Medications are another controllable risk factor for the development of osteoporosis. Certain medications can lead to significant bone loss in men and women. Long-term use of steroids such as cortisone or prednisone may increase an individual’s risk of developing osteoporosis. Long-term use of steroid medication is defined as taking an oral dose of 5-mg or more for greater than 3-months. As a result, it is recommended to take steroids at the lowest possible dose for the shortest period of time to control symptoms.
In addition, the National Osteoporosis Foundation reports the following medicines may cause bone loss:
Note: The above list is not all-inclusive.
Chronic diseases are another controllable risk factor for the development of osteoporosis. A variety of chronic diseases may increase an individual’s risk of developing osteoporosis. Rheumatoid arthritis, an inflammatory joint disease, may lead to bone loss. Research suggests the disease increases the activity of cells that breakdown bone, or osteoclasts. Other joint conditions that may increase the risk of osteoporosis include lupus, ankylosing spondylitis (spinal arthritis), psoriatic arthritis, and osteoarthritis.
Bowel diseases such as celiac disease, Crohn disease, and ulcerative colitis may affect the absorption of calcium and vitamin D, which are both vital to bone health. Hormonal diseases such as diabetes, hyperparathyroidism (overactive parathyroid glands), and hyperthyroidism (overactive thyroid gland) may lead to bone loss, which increases the likelihood of osteoporosis. Chronic kidney and chronic liver disease are associated with reduced bone formation. Chronic obstructive pulmonary diseases (COPD) such as emphysema and chronic bronchitis can also increase the risk of osteoporosis.
Lack of exercise is another controllable risk factor for the development of osteoporosis. Studies have shown that women who sit for more than 9-hours per day are 50-percent more likely to have a hip fracture compared to those who sit less than 6-hours per day. Bone, like muscle, becomes stronger with exercise. The stress of exercise stimulates bone cell activity. Exercise also promotes balance, which can decrease the likelihood of falls and fractures.
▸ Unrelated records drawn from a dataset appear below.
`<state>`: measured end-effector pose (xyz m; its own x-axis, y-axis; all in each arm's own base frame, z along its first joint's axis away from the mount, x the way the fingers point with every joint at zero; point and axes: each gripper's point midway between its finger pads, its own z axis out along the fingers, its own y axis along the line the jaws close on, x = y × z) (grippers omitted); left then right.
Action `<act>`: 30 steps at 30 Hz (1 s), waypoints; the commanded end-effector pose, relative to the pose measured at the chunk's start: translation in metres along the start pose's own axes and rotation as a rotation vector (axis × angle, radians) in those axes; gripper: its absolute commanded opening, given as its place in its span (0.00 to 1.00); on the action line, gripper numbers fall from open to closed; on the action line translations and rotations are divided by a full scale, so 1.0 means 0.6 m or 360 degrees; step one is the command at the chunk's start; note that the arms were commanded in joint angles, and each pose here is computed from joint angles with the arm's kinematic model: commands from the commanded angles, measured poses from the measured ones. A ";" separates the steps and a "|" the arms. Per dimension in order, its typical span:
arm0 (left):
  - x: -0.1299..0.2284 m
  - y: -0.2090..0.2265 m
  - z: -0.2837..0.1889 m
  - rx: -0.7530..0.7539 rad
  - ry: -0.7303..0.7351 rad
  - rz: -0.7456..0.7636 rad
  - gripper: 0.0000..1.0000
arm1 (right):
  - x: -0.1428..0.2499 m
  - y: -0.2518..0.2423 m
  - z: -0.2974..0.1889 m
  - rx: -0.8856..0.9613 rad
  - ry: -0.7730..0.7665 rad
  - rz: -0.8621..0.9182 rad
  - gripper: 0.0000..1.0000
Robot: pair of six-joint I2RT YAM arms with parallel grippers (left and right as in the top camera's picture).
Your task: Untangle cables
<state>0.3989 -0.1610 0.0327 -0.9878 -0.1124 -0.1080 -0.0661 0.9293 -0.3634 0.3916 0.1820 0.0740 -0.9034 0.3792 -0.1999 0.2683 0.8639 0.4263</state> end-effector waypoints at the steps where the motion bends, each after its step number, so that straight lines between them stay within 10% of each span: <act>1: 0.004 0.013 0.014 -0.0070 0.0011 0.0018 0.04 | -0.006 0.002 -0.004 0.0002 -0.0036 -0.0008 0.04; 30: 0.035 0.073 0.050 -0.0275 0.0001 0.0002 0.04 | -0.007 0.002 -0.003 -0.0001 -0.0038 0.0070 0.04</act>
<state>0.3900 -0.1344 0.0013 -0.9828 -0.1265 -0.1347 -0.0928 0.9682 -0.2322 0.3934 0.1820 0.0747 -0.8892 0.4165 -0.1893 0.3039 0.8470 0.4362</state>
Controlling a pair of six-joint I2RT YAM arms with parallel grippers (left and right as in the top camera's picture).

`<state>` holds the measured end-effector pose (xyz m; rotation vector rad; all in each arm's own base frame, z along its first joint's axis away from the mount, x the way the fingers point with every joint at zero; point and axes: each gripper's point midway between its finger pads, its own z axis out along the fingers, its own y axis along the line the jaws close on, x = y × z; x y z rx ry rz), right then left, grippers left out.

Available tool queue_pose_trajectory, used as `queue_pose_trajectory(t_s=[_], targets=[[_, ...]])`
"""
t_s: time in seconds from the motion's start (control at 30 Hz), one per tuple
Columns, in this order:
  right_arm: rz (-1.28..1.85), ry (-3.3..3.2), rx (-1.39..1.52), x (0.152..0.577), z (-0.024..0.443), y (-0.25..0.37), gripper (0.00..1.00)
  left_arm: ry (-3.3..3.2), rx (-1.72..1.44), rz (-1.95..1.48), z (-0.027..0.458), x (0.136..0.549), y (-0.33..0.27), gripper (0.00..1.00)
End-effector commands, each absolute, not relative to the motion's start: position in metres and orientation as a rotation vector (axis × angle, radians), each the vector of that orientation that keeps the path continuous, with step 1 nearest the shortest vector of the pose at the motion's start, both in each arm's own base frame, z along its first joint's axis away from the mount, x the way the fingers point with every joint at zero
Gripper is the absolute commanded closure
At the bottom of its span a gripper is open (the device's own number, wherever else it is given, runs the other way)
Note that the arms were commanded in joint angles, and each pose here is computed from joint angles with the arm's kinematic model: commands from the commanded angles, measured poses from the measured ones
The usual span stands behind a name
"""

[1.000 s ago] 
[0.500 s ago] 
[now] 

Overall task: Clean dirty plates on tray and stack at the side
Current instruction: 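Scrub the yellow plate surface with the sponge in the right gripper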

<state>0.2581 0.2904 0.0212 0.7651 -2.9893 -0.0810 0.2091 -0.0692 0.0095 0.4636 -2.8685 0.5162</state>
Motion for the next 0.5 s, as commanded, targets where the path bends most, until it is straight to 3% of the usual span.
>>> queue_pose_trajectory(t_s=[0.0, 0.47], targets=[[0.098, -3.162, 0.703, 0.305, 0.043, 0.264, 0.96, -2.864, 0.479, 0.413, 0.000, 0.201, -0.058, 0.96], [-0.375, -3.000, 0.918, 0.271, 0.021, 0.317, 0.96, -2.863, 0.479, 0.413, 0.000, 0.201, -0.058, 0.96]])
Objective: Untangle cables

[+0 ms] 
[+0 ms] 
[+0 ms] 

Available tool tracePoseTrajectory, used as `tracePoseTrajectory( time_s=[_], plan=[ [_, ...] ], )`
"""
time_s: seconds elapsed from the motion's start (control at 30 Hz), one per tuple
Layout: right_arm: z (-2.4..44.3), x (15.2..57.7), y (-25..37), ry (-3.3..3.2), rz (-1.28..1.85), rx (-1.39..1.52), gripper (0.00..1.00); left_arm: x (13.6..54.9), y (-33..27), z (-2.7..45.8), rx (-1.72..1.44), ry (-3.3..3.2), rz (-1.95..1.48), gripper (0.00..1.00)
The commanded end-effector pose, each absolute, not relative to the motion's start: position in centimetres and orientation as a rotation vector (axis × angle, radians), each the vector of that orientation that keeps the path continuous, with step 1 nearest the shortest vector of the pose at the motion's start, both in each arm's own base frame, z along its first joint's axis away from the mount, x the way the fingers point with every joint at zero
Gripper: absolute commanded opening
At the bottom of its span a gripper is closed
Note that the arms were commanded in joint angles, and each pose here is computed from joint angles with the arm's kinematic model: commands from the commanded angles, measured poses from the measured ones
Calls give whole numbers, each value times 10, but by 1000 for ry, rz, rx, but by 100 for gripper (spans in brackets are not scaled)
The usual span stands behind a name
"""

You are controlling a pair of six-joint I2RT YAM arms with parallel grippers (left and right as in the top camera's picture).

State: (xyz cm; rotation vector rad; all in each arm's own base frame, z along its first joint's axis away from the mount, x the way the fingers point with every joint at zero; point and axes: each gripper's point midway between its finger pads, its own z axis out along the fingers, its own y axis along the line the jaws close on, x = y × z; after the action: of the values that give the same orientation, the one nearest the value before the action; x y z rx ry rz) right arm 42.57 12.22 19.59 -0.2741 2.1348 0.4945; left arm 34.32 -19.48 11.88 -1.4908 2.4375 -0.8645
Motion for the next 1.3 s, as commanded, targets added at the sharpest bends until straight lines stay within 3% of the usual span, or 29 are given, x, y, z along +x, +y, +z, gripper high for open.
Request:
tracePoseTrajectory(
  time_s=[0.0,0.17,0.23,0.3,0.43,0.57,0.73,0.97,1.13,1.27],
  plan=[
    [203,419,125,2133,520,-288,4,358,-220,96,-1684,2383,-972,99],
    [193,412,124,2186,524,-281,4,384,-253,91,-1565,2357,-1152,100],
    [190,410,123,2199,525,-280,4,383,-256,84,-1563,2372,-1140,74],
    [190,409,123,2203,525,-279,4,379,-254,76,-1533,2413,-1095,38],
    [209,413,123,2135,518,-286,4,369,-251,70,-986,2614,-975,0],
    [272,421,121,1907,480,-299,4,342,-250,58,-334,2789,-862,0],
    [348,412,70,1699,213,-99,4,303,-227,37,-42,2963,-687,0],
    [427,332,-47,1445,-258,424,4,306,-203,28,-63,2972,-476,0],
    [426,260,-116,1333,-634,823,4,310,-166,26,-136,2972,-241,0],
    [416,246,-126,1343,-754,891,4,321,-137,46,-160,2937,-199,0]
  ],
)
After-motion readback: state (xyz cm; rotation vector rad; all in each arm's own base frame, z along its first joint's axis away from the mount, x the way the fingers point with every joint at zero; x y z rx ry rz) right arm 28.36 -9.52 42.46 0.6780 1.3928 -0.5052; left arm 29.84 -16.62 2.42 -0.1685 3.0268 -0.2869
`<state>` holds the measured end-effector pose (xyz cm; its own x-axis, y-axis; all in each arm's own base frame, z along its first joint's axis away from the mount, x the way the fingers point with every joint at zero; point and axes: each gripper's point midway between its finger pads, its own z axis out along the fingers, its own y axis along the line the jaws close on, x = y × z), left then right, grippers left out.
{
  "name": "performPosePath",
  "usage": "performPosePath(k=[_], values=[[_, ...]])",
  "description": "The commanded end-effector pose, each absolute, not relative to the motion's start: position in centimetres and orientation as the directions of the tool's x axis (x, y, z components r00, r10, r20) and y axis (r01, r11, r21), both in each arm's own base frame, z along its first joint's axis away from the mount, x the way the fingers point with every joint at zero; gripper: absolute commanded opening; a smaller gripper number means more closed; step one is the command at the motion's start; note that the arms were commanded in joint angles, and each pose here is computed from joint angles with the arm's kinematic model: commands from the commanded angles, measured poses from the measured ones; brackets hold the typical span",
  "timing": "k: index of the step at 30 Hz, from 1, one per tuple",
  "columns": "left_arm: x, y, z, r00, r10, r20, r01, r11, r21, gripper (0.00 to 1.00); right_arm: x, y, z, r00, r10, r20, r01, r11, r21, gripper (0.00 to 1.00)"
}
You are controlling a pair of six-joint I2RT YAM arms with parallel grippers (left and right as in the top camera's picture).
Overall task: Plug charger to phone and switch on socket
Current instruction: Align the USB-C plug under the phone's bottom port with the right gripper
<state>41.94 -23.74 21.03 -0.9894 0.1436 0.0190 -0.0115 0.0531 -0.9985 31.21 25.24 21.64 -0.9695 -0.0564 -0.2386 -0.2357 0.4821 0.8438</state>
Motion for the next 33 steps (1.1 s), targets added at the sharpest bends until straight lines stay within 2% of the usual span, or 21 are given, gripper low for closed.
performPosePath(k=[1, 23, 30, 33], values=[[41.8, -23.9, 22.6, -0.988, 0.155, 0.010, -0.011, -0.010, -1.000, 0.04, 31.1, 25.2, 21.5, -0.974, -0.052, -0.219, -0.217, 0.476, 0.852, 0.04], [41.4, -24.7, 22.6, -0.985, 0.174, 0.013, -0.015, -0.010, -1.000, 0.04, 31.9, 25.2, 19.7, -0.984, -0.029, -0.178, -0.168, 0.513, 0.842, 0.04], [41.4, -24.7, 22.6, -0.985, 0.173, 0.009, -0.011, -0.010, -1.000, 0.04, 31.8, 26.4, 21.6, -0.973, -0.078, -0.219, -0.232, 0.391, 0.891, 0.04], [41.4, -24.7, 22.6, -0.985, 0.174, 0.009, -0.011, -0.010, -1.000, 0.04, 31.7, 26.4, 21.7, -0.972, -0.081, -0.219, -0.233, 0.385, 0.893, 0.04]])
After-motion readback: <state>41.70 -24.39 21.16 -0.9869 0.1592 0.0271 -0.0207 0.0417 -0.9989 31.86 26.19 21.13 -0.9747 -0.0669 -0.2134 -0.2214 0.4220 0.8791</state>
Two types of exercises may help prevent osteoporosis: weight-bearing and muscle-strengthening exercises. Examples of high-impact weight-bearing exercises are dancing, hiking, jogging, and tennis. Examples of low-impact weight-bearing exercises are elliptical machines, stair-step machines, and walking on a treadmill. Examples of muscle-strengthening exercises are lifting free weights, using elastic exercise bands, and lifting one’s own body weight with pull-ups or push-ups. At least 30-minutes of exercise most days of the week, provides the greatest benefit to bone health.